María Berrío (born 1982) is a Colombian-born visual artist working in Brooklyn, New York. The LA Times wrote that Berrío's large-scale collage works, "meticulously crafted from layers of Japanese paper, reflect on cross-cultural connections and global migration seen through the prism of her own history." She is known for her use of Japanese print paper, which she cuts and tears to create collages with details painted in with watercolour. Berrío, who spent her childhood in Colombia and moved to the US in her teens, draws from Colombian folklore and South American literature. Salomé Gómez-Upegui describes Berrío's work and inspirations by stating, "Women, narratives of displacement, and ecology play a central role in Berrío’s striking compositions, which are very much inspired by Latin American magical realism." In her interview with The Georgia Review in 2019, the artist discusses the tradition of aluna of the Kogi people in her work Aluna (2017).
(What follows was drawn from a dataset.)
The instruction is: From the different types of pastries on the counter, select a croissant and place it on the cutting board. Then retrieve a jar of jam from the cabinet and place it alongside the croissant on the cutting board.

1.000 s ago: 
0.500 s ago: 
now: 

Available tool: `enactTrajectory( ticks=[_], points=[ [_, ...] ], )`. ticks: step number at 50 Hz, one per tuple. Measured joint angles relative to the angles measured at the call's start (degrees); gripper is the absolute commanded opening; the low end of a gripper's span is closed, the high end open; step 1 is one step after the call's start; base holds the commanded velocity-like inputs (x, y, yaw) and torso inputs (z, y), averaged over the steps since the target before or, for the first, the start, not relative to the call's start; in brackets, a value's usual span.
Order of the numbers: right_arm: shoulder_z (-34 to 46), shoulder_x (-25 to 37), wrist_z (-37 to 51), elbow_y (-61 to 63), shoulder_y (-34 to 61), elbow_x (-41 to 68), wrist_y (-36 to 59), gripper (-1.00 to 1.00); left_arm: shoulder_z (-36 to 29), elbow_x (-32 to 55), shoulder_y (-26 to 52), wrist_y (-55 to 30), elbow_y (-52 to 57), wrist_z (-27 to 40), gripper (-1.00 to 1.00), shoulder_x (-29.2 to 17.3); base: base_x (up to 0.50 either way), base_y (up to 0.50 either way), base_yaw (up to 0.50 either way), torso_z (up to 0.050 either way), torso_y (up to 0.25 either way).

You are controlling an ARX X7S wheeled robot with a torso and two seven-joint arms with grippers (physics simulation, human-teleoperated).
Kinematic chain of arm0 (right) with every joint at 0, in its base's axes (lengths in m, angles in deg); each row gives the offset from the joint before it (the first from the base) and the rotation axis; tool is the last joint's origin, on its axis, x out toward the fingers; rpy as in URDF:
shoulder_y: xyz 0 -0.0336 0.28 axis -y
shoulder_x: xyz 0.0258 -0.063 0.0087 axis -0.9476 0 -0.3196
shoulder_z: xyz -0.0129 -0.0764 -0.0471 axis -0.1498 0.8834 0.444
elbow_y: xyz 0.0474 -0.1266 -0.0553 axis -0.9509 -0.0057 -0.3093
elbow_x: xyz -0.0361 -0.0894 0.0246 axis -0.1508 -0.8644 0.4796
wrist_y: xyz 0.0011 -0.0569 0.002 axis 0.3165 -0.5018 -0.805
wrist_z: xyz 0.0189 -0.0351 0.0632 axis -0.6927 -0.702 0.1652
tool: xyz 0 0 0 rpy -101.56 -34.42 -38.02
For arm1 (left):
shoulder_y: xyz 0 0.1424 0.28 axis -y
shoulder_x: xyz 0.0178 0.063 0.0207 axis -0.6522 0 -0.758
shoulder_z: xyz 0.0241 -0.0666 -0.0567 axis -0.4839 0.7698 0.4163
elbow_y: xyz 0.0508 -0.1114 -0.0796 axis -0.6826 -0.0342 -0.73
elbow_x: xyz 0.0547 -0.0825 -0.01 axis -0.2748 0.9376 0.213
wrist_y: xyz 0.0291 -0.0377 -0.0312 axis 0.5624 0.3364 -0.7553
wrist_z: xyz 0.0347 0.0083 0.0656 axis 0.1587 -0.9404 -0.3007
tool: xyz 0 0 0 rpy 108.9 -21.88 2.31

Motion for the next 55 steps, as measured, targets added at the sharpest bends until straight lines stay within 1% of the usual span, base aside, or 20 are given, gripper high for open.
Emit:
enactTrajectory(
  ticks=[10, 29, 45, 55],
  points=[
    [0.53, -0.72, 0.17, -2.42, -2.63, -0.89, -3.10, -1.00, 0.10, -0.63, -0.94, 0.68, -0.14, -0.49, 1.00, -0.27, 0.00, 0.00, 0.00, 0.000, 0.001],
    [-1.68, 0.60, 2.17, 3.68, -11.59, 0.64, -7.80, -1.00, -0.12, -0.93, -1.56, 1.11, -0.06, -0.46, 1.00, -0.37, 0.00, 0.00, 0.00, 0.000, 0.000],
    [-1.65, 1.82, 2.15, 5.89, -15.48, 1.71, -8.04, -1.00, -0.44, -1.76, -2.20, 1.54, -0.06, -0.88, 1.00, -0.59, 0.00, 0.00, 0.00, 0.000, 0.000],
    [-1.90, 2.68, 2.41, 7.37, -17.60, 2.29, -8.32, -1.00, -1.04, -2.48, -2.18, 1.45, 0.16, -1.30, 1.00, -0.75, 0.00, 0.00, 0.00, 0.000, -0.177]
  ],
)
Berrío's collages are characterized by representations of mainly women, who often stare back at the viewer.

== Early life and education ==
Berrío grew up in Bogotá, Colombia, with her two brothers. During her childhood, it was a dangerous time in Colombia with the drug war and Pablo Escobar. Her family would get out of the city and visit their farm on weekends, where it was less dangerous and they had more freedom.
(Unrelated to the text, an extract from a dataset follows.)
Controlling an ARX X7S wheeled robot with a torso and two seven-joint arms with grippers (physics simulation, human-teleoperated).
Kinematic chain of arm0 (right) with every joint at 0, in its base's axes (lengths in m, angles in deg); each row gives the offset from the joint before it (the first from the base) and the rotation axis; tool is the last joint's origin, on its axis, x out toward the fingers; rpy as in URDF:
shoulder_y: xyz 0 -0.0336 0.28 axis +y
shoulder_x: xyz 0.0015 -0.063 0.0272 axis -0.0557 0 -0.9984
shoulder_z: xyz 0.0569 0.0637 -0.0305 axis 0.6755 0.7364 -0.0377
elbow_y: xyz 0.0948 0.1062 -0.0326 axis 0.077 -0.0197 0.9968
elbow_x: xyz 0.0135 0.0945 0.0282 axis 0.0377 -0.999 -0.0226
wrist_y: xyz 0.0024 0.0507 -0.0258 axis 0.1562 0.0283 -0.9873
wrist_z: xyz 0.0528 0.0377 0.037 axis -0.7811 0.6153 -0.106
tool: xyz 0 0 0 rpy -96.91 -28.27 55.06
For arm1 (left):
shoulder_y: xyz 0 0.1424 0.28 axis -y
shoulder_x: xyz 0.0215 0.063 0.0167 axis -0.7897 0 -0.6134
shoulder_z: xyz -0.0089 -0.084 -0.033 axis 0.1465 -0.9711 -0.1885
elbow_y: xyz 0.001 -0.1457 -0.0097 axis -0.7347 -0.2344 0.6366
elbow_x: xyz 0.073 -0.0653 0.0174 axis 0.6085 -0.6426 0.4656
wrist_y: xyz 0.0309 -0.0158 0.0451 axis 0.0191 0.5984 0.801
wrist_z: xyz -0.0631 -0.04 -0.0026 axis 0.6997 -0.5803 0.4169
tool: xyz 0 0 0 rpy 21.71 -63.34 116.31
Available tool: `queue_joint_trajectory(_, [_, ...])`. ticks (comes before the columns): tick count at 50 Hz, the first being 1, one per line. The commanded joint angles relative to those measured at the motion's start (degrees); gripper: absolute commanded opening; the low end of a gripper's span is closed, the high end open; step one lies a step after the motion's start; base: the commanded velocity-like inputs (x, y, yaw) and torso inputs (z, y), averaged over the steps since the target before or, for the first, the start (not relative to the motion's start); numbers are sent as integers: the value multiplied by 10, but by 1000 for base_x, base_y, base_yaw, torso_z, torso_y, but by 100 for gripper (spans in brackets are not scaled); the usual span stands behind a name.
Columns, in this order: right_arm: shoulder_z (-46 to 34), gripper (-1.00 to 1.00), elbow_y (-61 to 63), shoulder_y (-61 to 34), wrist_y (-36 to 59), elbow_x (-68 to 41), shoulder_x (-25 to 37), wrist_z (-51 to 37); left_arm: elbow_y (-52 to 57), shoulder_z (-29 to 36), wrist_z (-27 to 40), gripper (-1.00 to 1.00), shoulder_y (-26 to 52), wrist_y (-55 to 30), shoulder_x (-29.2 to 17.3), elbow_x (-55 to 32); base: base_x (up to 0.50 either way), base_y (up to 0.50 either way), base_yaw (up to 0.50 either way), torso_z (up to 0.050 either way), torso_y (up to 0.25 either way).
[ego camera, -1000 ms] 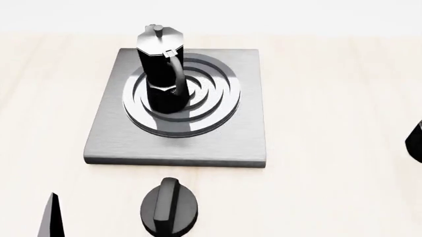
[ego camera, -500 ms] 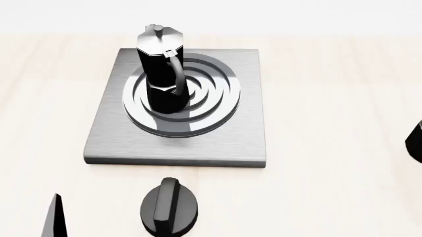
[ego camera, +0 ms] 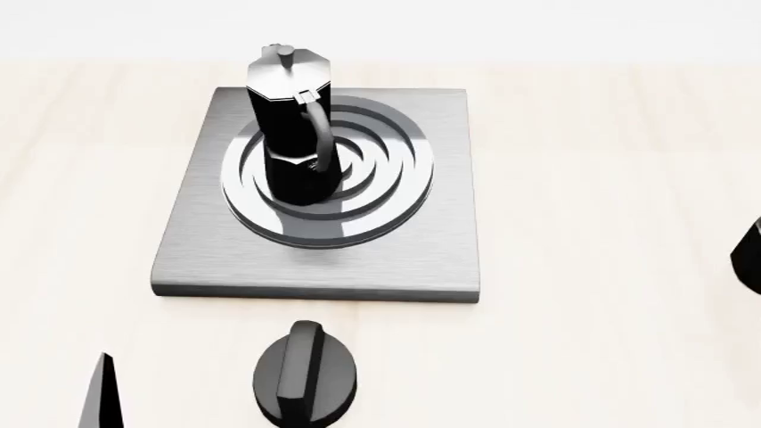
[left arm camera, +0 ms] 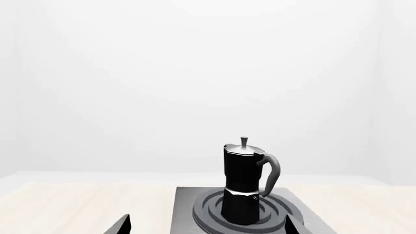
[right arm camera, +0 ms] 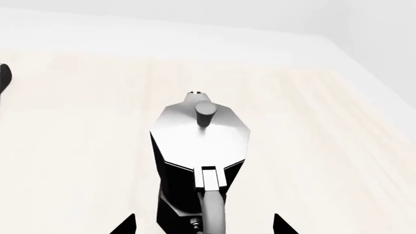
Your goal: Put both moka pots on the stove.
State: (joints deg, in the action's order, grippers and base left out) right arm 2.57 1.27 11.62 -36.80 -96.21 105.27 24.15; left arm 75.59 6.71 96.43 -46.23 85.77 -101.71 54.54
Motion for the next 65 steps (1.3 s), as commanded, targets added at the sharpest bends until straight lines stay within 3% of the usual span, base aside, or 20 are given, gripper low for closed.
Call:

At 18, Berrío moved to New York where she received her BFA from Parsons School of Design in 2004 and, in 2007, received her MFA from the School of Visual Arts. During this time, she mainly trained in charcoal drawing and painting until she discovered Japanese paper and started incorporating it in her collages during her MFA.

==Career==
Her work is included in the collections of the Pérez Art Museum Miami, the Yuz Museum Shanghai, the Pennsylvania Academy of Fine Arts, the National Gallery of Art, and the Whitney Museum of American Art. In 2021, Berrío was awarded the Joan Mitchell Fellowship from the Joan Mitchell Foundation. Berrío's work was included in the 2022 exhibition Women Painting Women at the Modern Art Museum of Fort Worth.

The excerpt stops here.